WHAT TO WORK ON - Beginning with the line below that contains "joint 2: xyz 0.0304" and ending with the line that contains "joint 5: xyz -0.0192", copy every line exactly. Copy nothing else.

(Collected data entries)
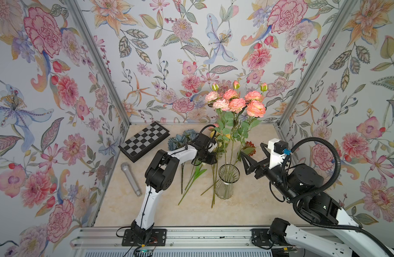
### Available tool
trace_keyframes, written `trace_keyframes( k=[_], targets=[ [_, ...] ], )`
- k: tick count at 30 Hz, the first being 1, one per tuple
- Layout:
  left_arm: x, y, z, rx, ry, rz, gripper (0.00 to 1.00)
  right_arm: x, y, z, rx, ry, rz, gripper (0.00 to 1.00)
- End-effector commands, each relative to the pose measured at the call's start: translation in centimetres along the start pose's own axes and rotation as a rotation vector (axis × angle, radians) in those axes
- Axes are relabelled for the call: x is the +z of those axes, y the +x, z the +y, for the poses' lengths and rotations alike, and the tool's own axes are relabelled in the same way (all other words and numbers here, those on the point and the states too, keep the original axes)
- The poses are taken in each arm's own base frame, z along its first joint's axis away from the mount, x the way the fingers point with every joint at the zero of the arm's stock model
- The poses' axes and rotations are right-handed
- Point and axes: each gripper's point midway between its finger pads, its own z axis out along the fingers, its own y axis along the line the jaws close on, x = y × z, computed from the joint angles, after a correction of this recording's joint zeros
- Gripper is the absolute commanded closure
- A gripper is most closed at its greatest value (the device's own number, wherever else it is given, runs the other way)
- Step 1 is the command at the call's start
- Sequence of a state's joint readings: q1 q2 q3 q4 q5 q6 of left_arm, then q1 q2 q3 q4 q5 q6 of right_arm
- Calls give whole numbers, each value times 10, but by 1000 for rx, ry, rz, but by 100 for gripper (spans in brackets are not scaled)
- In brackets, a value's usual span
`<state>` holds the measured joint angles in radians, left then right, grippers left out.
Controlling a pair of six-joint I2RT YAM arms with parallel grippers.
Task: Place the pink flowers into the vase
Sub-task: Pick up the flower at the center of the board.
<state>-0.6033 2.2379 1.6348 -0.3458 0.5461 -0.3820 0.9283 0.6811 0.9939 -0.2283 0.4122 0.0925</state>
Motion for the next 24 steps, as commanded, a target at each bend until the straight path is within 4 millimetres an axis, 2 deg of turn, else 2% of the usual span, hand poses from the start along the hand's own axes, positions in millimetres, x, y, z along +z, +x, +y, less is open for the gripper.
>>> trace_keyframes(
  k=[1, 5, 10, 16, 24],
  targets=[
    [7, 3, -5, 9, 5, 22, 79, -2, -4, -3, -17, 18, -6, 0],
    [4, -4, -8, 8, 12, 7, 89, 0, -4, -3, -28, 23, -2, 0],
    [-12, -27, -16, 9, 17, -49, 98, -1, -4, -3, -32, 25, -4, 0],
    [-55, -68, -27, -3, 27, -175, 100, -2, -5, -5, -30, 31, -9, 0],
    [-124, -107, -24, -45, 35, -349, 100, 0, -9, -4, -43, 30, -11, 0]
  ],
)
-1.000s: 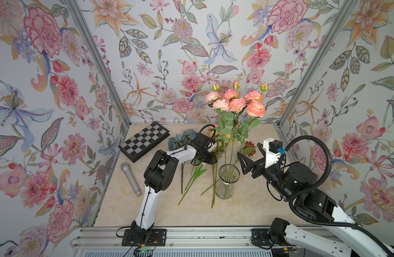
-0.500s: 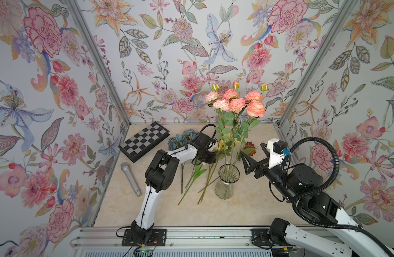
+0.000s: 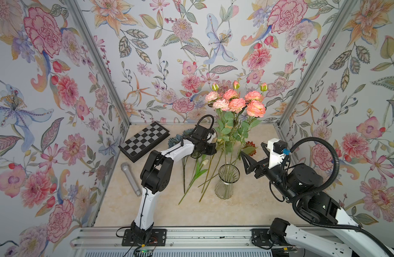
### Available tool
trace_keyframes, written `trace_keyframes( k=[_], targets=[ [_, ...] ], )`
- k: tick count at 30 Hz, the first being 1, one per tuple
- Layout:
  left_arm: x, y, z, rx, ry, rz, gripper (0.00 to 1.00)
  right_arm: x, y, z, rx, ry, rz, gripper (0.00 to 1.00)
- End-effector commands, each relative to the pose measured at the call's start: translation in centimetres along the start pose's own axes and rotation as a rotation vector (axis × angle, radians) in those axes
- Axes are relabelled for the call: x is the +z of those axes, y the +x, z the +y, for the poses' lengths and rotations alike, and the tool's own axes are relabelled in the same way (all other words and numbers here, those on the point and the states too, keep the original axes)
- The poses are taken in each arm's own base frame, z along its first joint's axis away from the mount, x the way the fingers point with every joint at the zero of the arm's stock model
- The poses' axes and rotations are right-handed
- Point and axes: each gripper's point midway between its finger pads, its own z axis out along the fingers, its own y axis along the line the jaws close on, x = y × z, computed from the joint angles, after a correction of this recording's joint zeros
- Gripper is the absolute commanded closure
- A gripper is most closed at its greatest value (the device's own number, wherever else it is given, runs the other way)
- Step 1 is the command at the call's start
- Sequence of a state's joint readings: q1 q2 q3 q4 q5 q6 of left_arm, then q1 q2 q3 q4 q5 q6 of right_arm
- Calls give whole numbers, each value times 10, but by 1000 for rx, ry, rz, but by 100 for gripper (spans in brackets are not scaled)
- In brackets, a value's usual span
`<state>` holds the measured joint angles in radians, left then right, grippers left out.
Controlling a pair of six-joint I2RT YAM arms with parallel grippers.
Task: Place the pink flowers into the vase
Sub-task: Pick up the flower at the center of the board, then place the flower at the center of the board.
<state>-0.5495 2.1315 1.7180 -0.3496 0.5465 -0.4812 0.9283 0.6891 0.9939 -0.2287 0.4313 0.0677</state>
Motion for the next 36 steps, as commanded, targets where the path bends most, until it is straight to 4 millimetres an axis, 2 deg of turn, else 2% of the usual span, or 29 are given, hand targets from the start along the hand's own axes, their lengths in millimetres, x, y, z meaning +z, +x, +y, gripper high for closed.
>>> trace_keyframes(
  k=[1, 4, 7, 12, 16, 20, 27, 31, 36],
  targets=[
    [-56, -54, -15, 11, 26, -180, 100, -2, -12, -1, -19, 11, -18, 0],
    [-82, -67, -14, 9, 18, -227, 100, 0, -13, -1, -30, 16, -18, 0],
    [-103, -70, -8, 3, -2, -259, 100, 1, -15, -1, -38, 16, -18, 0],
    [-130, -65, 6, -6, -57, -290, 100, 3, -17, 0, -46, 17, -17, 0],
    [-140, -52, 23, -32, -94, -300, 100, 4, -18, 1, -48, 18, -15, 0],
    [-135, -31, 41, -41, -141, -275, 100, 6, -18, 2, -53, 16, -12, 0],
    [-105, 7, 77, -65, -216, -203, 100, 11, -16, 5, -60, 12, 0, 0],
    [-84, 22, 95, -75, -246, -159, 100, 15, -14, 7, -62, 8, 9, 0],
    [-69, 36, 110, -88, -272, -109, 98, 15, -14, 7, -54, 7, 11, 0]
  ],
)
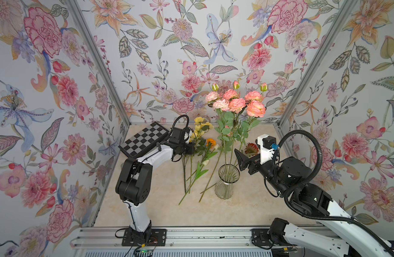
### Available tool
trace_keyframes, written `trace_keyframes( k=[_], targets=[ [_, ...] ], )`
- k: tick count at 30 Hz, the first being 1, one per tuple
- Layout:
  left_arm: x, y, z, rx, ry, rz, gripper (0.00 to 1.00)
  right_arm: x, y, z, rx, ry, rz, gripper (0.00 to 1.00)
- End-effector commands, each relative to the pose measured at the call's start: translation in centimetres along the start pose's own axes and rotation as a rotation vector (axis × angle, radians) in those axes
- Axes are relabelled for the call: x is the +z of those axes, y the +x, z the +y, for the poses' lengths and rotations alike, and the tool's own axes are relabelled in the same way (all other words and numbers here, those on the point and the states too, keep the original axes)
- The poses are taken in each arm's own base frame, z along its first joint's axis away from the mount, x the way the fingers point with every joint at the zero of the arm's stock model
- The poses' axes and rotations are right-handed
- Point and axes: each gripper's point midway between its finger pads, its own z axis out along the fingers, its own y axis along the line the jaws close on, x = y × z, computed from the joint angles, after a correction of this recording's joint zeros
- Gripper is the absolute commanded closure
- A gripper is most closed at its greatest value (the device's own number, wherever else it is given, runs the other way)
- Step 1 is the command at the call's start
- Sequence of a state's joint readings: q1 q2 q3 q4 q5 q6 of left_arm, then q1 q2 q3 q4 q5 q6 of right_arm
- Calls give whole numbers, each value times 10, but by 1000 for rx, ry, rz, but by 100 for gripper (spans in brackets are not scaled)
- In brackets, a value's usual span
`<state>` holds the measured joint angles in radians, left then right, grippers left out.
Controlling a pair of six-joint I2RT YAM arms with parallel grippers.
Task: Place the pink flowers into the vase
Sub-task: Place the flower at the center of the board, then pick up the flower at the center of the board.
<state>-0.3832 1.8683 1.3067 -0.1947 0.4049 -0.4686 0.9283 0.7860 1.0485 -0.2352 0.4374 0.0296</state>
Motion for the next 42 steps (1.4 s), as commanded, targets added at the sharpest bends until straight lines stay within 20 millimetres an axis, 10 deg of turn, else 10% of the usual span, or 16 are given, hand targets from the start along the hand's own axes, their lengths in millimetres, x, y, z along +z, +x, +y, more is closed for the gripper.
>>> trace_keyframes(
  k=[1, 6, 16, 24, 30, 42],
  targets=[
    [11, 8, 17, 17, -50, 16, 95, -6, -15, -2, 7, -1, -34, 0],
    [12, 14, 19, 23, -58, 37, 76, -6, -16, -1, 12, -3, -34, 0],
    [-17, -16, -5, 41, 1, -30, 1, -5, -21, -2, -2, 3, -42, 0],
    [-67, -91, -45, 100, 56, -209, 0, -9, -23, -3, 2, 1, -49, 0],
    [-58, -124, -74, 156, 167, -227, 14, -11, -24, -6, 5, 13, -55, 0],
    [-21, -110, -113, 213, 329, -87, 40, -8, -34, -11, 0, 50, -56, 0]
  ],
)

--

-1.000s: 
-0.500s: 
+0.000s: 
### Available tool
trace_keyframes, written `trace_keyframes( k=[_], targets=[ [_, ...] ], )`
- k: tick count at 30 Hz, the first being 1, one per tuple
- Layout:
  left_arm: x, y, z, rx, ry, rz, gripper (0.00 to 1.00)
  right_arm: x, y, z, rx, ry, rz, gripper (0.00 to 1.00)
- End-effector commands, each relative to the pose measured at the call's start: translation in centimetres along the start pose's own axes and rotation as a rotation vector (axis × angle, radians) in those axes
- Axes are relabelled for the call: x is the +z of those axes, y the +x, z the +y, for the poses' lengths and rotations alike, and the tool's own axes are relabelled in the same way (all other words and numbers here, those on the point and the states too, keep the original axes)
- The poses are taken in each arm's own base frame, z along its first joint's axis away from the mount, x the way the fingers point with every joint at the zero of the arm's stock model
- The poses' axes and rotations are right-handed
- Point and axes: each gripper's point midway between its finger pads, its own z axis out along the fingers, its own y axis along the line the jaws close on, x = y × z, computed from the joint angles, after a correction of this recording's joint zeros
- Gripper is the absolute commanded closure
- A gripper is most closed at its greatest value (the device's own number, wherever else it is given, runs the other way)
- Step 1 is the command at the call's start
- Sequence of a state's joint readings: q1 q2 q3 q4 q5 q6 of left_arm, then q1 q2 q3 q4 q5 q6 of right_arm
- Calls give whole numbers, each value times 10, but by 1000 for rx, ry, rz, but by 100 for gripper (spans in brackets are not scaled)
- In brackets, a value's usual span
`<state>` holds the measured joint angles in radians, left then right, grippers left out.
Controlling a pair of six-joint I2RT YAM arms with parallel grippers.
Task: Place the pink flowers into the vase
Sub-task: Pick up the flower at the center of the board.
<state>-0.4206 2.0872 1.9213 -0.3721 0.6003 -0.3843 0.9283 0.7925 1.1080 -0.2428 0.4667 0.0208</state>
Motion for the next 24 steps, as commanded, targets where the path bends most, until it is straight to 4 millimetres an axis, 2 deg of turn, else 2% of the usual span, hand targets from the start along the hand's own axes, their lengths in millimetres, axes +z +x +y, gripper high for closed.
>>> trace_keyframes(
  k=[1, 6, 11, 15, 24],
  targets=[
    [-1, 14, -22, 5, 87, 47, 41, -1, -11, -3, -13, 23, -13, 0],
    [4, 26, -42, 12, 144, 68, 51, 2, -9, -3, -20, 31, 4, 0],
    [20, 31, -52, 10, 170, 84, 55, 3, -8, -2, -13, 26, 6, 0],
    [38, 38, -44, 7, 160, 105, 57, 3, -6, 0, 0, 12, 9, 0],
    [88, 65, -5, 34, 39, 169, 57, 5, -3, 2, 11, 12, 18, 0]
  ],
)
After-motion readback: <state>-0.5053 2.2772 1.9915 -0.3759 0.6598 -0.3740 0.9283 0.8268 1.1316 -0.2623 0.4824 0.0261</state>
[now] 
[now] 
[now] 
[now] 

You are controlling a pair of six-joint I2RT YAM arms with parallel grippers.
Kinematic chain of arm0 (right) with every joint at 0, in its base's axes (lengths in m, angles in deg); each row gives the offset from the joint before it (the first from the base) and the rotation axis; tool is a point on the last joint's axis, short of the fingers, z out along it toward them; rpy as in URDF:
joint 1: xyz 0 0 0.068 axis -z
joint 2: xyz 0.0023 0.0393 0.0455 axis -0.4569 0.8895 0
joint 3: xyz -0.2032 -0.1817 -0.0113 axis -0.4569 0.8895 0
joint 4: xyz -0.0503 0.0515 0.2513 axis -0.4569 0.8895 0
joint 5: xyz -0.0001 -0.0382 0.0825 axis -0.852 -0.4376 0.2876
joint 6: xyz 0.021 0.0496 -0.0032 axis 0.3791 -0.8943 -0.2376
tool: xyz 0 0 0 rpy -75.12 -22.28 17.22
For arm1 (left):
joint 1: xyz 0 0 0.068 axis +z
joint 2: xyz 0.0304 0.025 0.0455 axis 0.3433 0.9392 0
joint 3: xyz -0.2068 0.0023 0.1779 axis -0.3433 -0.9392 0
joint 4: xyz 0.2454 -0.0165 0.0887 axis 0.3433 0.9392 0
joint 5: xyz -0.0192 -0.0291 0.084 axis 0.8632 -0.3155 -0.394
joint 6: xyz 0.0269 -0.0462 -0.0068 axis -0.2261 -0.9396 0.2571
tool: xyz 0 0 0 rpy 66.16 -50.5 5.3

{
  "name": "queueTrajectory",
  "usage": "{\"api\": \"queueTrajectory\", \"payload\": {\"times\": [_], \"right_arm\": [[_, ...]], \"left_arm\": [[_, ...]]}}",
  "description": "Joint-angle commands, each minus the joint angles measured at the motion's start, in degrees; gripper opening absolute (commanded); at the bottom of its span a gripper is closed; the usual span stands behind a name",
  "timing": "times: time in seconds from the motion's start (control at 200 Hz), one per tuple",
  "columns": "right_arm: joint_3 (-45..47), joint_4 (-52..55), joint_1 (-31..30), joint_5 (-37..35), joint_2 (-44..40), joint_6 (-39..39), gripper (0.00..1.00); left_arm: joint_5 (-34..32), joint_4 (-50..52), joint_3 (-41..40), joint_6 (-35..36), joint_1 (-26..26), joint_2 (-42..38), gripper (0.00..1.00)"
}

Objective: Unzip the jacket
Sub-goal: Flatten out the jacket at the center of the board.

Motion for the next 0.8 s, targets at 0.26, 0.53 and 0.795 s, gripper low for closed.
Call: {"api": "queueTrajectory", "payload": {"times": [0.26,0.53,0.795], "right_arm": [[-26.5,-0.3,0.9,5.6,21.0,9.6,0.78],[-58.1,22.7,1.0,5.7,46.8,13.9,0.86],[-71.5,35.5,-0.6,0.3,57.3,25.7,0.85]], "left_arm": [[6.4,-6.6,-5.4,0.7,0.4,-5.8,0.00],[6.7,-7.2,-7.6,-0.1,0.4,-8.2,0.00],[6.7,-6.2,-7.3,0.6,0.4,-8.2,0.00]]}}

EXERCISE OUTPUT -
joint 2: xyz 0.0304 0.025 0.0455 axis 0.3433 0.9392 0
joint 3: xyz -0.2068 0.0023 0.1779 axis -0.3433 -0.9392 0
joint 4: xyz 0.2454 -0.0165 0.0887 axis 0.3433 0.9392 0
joint 5: xyz -0.0192 -0.0291 0.084 axis 0.8632 -0.3155 -0.394

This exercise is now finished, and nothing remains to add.